NAIROBI, Kenya, Oct 27 – National carrier Kenya Airways has posted Sh4.7 billion loss in half year ended September 30, 2016, a 60 percent lower than Sh11.9billion posted in the same period last year.
The improvement was attributed to growth in cabin factor by 3.3 per cent during the period, with an increase of passenger numbers by 89,000 to 2.2 million and lower operating costs made possible by fleet rationalization.
However, the reduction in capacity saw revenues drop marginally by 3.5 per cent to Sh54.7 billion as decrease in wide body capacity led to revenue from cargo decreasing by 20.9 per cent.

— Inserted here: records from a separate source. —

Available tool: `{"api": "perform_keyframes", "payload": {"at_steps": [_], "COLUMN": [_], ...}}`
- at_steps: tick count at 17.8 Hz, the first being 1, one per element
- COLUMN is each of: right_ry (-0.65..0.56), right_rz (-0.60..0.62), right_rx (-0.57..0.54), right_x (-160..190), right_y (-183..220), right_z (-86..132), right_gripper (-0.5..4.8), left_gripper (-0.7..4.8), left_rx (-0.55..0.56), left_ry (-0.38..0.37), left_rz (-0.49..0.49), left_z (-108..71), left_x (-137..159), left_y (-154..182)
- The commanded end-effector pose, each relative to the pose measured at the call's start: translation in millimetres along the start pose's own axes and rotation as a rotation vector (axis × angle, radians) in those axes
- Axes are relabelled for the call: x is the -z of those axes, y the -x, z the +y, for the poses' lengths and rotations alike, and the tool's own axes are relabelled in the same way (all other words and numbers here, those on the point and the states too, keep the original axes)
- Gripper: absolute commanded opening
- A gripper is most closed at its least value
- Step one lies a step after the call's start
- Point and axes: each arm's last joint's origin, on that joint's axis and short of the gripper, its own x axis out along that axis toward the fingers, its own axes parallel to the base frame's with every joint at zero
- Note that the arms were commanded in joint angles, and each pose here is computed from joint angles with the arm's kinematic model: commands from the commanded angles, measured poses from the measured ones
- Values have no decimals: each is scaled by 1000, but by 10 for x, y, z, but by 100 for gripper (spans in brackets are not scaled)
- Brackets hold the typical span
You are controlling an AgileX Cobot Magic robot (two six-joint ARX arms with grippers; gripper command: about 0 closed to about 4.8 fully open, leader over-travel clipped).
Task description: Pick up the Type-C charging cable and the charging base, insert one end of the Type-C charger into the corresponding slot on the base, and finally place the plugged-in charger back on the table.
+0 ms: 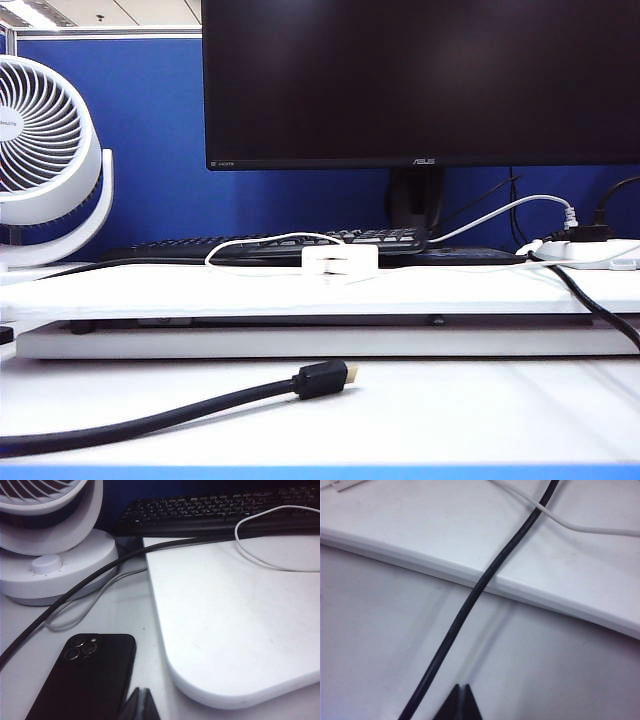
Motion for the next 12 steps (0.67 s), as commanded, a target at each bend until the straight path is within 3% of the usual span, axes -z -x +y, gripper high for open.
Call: {"api": "perform_keyframes", "payload": {"at_steps": [1, 4, 7, 12], "right_ry": [-116, -163, -64, -83], "right_rz": [-144, -325, -320, -316], "right_rx": [219, 342, 395, 445], "right_x": [11, 158, 253, 262], "right_y": [35, 11, -44, -27], "right_z": [-216, -349, -383, -446], "right_gripper": [-5, -5, -5, -5], "left_gripper": [-5, -5, -5, -5], "left_rx": [5, 5, 6, 11], "left_ry": [-1, -1, -1, -1], "left_rz": [12, 12, 11, 10], "left_z": [-3, -3, -4, -6], "left_x": [16, 15, 15, 14], "left_y": [-1, -1, -1, -1]}}
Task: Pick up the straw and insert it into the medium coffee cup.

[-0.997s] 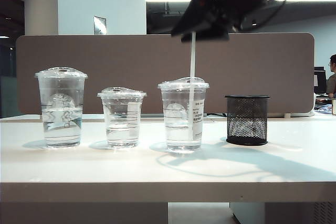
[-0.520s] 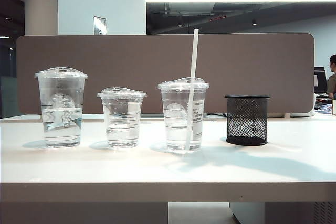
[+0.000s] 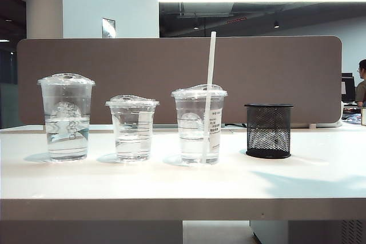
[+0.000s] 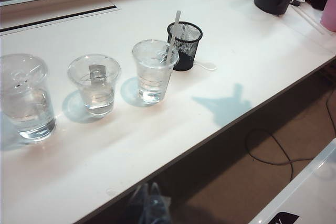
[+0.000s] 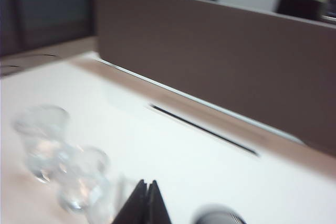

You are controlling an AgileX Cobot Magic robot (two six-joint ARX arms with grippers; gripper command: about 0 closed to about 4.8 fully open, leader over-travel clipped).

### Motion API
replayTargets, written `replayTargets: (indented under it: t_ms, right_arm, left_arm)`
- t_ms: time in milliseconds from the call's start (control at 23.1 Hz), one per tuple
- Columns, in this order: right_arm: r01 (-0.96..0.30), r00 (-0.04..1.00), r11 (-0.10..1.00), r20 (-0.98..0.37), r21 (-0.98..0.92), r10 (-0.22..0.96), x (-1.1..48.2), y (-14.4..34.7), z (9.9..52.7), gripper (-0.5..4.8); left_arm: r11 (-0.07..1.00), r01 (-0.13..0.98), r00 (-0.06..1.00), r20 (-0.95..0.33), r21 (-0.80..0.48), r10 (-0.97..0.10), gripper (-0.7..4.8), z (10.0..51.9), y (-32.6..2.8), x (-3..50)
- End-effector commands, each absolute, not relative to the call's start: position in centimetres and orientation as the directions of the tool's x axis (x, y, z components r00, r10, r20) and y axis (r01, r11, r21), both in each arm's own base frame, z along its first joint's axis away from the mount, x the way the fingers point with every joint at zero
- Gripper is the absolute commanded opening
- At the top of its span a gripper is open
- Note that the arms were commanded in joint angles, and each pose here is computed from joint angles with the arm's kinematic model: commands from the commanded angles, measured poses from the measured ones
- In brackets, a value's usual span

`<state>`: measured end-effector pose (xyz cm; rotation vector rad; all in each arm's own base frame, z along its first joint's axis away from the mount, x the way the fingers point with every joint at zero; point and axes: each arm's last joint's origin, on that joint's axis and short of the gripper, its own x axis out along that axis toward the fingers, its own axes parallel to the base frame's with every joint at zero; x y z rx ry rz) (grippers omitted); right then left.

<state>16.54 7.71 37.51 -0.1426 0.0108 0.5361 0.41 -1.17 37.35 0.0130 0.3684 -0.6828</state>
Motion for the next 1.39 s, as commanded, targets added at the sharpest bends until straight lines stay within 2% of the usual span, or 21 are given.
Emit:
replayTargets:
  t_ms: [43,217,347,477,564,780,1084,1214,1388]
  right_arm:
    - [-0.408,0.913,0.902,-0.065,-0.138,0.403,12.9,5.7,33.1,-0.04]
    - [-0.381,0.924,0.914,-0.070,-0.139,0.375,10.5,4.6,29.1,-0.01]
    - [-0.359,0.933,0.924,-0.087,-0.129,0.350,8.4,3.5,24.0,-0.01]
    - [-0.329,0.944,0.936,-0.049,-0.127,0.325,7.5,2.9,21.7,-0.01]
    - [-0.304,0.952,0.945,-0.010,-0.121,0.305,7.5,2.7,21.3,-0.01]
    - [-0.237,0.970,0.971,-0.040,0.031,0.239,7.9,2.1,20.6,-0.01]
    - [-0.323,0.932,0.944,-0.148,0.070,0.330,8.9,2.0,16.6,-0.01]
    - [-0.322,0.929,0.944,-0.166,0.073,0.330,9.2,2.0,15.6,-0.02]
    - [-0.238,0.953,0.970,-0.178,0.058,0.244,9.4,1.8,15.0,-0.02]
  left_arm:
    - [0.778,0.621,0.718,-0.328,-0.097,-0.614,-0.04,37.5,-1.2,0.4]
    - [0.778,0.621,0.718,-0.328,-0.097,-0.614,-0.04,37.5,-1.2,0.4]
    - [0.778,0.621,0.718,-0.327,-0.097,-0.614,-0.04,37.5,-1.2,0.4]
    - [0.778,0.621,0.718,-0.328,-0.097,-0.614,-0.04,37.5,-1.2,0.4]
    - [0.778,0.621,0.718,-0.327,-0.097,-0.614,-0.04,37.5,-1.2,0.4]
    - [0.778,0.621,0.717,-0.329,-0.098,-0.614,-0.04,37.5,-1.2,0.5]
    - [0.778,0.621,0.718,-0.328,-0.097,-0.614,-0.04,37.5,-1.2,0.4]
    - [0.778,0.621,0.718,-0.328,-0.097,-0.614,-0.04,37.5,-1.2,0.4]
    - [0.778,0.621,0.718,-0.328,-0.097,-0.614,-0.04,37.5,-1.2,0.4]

The airline also suffered a foreign exchange loss of Sh1.6 billion while the cost of borrowing went up to Sh3.8 billion.
Kenya Airways CEO Mbuvi Ngunze said the firm has faced the challenge of currency fluctuations and a changing market environment driven by lower commodity prices.
“Kenya Airways has continued to be resilient despite these challenges managing to achieve improved results,” Ngunze added.
During the period, the airline had a one off cash injection of Sh1.7 billion from sale of assets and bridge loan amounting to Sh9.8 billion from the government.
“The airline’s turnaround strategy, ‘Operation Pride’ continues to be the main focus of the company going forward. It is a comprehensive programme endorsed by our key shareholders including the Government of Kenya and KLM,” the CEO states.
The airline is planning to introduce 30 new flight frequencies across the network this year, mainly in the continent.
“We are constantly relooking at our network to ensure we continue wining in Africa by offering the most reliable connectivity through our hub Nairobi. We have seen connectivity in the region improve by 14 per cent and are optimistic with our improved efficiency this will increase with the new schedule,” said Ngunze.
Former Safaricom Chief Executive Officer Michael Joseph has already taken over as Chairman after the resignation of Ambassador Dennis Awori following demands by the pilots association which had threatened to mobilize a major strike.
The exit came at a time when the airline under pressure both from the shareholders to assure the effectiveness of its turnaround plan after loses of close to Sh50 billion within two financial years.